Activity:
Copy every line of the following data that includes the string "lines".

Data shown:
**********

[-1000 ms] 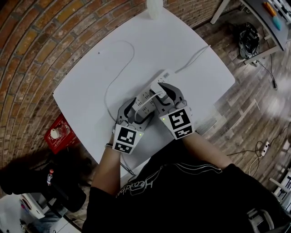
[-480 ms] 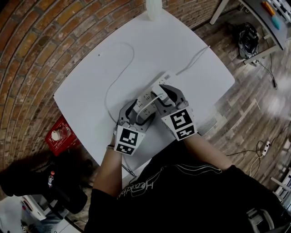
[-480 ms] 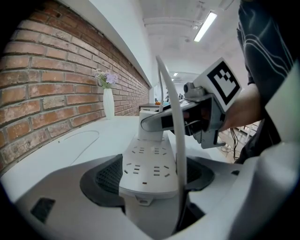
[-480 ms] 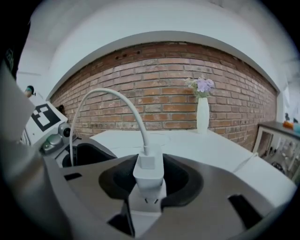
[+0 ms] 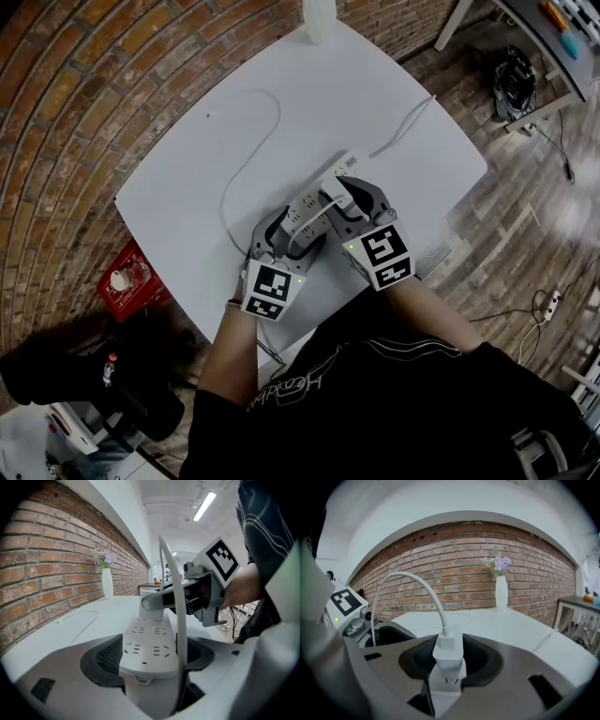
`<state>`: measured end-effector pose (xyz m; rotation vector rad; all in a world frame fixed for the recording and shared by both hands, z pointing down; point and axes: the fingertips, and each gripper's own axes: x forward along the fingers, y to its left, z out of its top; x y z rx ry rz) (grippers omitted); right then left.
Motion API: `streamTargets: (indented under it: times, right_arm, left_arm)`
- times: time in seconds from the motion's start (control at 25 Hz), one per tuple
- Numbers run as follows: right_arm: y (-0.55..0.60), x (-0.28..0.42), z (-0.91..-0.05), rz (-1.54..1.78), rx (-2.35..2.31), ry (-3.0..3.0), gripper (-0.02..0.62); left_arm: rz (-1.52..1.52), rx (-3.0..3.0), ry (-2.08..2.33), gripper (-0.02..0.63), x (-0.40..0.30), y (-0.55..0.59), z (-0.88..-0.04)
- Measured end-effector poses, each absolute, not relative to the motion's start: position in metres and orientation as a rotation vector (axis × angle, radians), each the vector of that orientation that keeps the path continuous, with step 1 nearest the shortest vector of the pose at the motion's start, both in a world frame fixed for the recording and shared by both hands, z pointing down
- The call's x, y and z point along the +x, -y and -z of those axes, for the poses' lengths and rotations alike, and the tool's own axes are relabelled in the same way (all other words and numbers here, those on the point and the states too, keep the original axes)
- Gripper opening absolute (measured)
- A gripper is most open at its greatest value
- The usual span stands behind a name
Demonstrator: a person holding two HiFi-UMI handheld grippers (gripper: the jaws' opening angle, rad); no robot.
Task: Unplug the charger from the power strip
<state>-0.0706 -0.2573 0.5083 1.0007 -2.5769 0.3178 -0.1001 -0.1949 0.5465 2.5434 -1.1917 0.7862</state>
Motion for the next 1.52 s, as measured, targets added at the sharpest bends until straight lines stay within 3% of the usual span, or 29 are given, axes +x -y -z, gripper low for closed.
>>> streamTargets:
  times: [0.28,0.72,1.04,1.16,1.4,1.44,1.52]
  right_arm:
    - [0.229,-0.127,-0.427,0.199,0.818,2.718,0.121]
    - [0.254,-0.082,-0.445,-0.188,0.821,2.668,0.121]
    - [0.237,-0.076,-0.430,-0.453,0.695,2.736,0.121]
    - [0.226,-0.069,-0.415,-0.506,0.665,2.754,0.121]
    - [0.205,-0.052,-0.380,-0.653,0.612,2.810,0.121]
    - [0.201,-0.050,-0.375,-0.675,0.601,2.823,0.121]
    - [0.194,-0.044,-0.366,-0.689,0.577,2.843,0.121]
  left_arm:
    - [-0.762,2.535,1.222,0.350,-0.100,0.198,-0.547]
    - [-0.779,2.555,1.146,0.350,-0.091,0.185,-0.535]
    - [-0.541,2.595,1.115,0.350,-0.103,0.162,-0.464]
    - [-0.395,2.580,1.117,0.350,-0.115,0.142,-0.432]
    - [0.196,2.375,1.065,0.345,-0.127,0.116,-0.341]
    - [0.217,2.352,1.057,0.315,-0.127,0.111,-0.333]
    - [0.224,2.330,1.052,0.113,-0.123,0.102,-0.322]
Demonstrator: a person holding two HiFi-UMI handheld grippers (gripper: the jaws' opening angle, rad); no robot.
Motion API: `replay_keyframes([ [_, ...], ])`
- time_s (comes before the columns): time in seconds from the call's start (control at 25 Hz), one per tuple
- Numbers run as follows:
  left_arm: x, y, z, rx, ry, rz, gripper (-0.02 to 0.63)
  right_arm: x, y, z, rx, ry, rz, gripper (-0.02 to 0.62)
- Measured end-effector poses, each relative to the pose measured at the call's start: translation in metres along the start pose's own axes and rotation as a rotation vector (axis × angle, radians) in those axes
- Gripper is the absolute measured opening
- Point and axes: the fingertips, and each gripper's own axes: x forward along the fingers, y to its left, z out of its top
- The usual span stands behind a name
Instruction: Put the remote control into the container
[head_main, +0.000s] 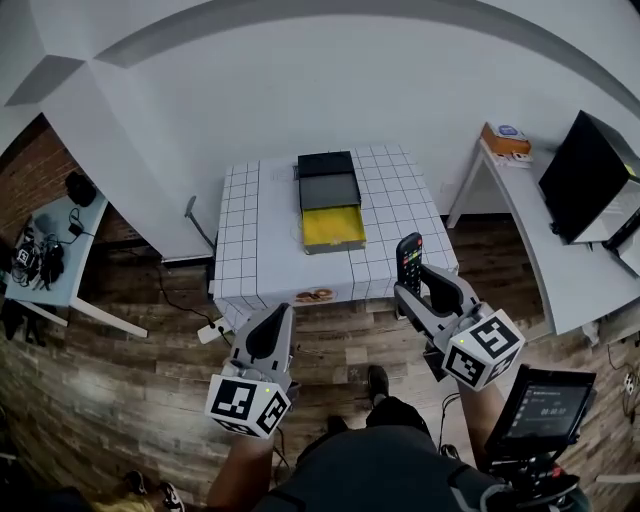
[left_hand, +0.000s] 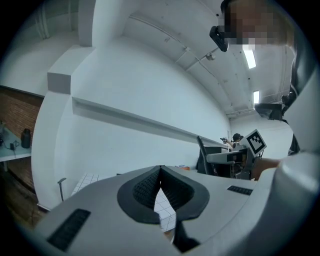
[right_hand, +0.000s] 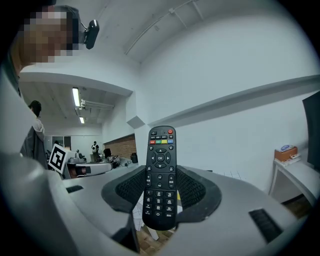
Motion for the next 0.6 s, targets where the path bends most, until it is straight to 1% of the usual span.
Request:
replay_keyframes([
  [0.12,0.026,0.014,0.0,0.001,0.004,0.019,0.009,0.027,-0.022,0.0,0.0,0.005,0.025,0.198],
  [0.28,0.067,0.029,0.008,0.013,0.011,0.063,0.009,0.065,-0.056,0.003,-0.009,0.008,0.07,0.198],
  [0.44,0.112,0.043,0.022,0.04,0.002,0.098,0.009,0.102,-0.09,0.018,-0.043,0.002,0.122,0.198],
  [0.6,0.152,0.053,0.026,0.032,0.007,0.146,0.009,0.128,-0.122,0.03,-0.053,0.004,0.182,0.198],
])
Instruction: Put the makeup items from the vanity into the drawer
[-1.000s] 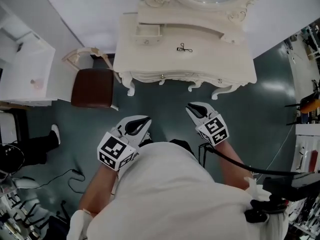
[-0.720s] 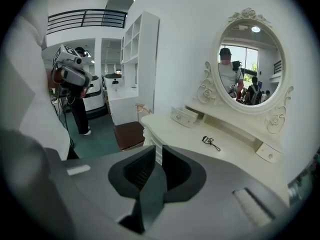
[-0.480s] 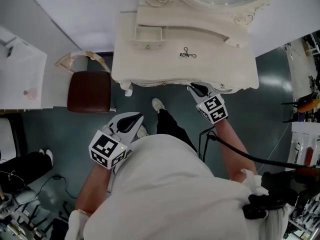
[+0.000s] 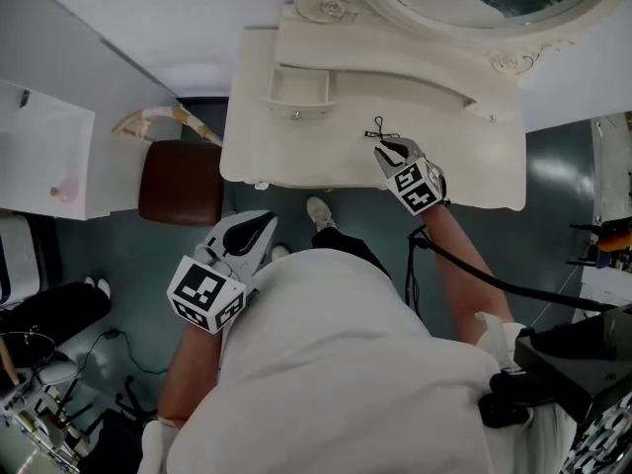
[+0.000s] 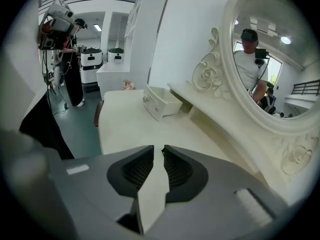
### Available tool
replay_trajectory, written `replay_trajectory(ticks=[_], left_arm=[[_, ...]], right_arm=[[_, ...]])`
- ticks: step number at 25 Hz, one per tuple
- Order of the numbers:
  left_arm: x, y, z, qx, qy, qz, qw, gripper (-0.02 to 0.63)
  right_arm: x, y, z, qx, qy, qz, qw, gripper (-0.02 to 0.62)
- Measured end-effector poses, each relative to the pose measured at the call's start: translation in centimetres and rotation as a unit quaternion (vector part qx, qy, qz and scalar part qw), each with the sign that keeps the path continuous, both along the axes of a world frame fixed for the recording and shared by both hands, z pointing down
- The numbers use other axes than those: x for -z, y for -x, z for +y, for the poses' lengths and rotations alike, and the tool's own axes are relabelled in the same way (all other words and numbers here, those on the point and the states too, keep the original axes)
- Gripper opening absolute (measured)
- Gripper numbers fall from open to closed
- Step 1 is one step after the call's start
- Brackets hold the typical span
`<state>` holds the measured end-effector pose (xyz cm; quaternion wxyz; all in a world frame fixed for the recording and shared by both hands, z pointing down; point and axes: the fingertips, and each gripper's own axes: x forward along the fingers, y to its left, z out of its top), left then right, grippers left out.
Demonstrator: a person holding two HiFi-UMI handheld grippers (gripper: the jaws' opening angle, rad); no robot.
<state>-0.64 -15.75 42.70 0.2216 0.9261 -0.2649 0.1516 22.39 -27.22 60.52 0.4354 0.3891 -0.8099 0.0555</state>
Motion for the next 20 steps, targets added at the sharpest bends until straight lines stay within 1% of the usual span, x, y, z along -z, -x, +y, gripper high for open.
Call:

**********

Exercise solution:
Motion for the next 1.52 s, as measured, targets added at the sharpest bends until straight lines stay within 3% of the usual span, or 29 are given, axes +x -y -z, gripper low for closed.
Motion for the next 20 steps, targets added at the sharpest bends until straight lines stay within 1% of the usual span, x, y, z along -z, -x, +y, gripper high for open.

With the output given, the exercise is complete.